Ma questi sono casi limite: normalmente un giro di passatèlla ben condotto è un continuo equilibrismo tra gesti consueti o dovuti, parole date, e continua vigilanza affinché una bevuta non cada in mani sbagliate. Quando il padrone “invita tutti”, infatti, un suo avversario può benissimo dire: “Bevo io” e lesto tirare il bicchiere fuori dal vassoio, aspettare un momento di confusione per chiamare il sotto e bere prima che questo, o le altre cariche, glielo impediscano. Basta bagnarsi il labbro, e lo smacco è consumato!
Se la passatèlla finisce senza che nessuno resti ólemo, è chiaro che il padrone non ha coperto bene il suo ruolo. Non si può partecipare ad un giro (7) e non avere un avversario da lasciare a secco!
Come ogni gioco, anche questo ha le sue penalità. Per tutta una serie di omissioni (8), che sono considerate più o meno gravi a seconda della esperienza, e quindi della cavillosità, dei partecipanti al giro, si ha un’unica pena: pagare per il giro successivo la rimessa a tutti. Inutile dire che è proprio il continuo sbagliare dei giocatori che… allunga considerevolmente la durata di una passatèlla.
Mogli e madri, memori di tante tristi sbornie dei loro mariti e figli in tempi comunque tristi per ben altri motivi, demonizzano ancora la passatèlla. In realtà, a giocare un intero pomeriggio di solito si beve molto di meno che in due ore passate al bancone di un pub e, forse, si impara anche ad usare l’occasione di una bevuta moderata come una maniera per socializzare. Se della passatèlla, domani, dovesse restare solo qualche memoria scritta o qualche filmato antropologico, personalmente non ne gioirei. E non sono neppure sicuro che, con la sua definitiva scomparsa, i nostri paesi farebbero un passo in avanti.
1- Il periodo in cui ho osservato e cercato di capire a fondo la passatèlla abbraccia gli ultimi anni ’80 e i primi ’90. La mia curiosità di bambino, ovviamente di molto superiore alla attuale, mi spingeva a interessarmene già negli anni ’70, quando mi intrufolavo affianco a mio nonno Carmine che troneggiava nei giri delle vecchie “cantine” di Peppo e di Vergilio in Piazza Centrale.
2- Gli adepti usano in realtà il diminutivo, girìtto, che esprime tutto il loro affetto e… il tentativo di minimizzarne gli effetti di fronte alle mogli!
3- Il processo è proseguito con l’arrivo nei bar dei videogames elettronici, all’inizio degli anni ’80, intrattenimento rivolto prevalentemente ai giovanissimi. Il vero colpo di grazia alla passatèlla però lo stanno dando negli ultimi anni i videopoker, ai quali si sono convertiti molti adulti, vecchi abitudinari del giro.
4- Costringere in poche righe una realtà complessa come un giro di passatèlla è cosa ardua.
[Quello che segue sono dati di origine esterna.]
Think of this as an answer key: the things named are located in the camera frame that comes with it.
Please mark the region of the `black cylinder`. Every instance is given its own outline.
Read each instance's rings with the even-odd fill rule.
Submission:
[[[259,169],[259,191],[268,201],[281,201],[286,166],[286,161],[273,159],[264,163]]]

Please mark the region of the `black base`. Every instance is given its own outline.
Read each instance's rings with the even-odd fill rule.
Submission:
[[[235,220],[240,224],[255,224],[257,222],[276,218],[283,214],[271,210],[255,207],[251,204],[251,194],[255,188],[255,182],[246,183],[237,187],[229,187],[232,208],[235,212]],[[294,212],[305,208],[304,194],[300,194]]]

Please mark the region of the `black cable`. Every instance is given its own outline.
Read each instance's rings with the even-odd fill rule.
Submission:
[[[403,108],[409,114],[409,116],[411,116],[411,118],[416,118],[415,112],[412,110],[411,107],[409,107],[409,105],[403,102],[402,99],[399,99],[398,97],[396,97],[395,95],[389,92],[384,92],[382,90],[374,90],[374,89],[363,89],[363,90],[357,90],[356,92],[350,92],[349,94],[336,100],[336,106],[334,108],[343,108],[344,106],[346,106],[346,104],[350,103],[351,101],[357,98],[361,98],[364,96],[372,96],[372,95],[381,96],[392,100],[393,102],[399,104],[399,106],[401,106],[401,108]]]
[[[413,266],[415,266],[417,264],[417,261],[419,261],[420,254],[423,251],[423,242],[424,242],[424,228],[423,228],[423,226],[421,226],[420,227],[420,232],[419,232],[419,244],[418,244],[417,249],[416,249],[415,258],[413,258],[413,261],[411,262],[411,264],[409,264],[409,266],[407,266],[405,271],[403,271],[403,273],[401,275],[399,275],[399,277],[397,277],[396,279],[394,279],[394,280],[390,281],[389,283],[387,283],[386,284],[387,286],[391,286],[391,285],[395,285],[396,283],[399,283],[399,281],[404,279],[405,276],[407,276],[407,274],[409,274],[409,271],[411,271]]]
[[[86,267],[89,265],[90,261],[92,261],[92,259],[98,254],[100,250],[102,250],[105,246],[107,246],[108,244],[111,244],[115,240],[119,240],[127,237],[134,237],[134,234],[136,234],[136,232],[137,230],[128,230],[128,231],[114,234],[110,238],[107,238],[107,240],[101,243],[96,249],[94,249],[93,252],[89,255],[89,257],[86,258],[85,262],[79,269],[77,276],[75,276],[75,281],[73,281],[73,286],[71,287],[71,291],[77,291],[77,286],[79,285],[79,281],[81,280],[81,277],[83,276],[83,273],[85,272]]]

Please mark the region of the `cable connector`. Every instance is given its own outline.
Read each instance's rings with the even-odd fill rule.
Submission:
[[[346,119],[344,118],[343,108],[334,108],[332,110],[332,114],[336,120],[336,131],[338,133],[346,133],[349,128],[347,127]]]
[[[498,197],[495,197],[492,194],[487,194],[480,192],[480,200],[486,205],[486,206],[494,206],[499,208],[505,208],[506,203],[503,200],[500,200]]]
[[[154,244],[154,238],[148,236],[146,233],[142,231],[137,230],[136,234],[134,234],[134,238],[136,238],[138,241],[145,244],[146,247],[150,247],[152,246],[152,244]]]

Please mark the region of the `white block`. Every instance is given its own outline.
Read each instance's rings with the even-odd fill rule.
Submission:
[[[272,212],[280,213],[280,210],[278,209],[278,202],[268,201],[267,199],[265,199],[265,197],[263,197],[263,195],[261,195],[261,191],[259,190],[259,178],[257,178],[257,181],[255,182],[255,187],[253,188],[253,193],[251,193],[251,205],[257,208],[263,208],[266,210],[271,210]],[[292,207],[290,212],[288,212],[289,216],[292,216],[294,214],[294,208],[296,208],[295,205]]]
Invoco la benevolenza dei cultori e degli affezionati ad essa.
5- Ormai da anni la passatèlla si fa con la birra, e la diffusione della birra alla spina ha eliminato l’uso delle bottiglie, per cui i giocatori perdenti pagano quattro bicchieri, e ciascun rimettente paga il suo. La scomparsa della bottiglia ha eliminato il rinfresco del bicchiere, rifiutato o rimesso in gioco. Il rinfresco per un breve periodo è stato sostituito dal gesto del pollice che simulava il versamento della bevanda; oggi un bicchiere è rimesso in gioco semplicemente reinserendolo nel vassoio. Quest’ultimo, quindi, è un elemento fondamentale del gioco, al di là della sua funzione pratica. Non rinfrescare un bicchiere costava al padrone una pena.
6- Quando il giro è molto vasto, la bevuta può essere anche il semplice bagnare le labbra nel bicchiere, e la parola data è stata comunque rispettata. In teoria uno stesso bicchiere rimesso più volte in gioco può quindi assolvere al rispetto di tutti i patti stipulati dal padrone all’inizio del giro.
7- Ironicamente, a chi è designato fin da principio a non bere, si assegna una carica “onorifica”: il “me tè sete”!
8- Omissioni classiche sono la già citata mancanza di “rinfresco” del bicchiere, oppure il bere senza aver prima chiamato il sotto.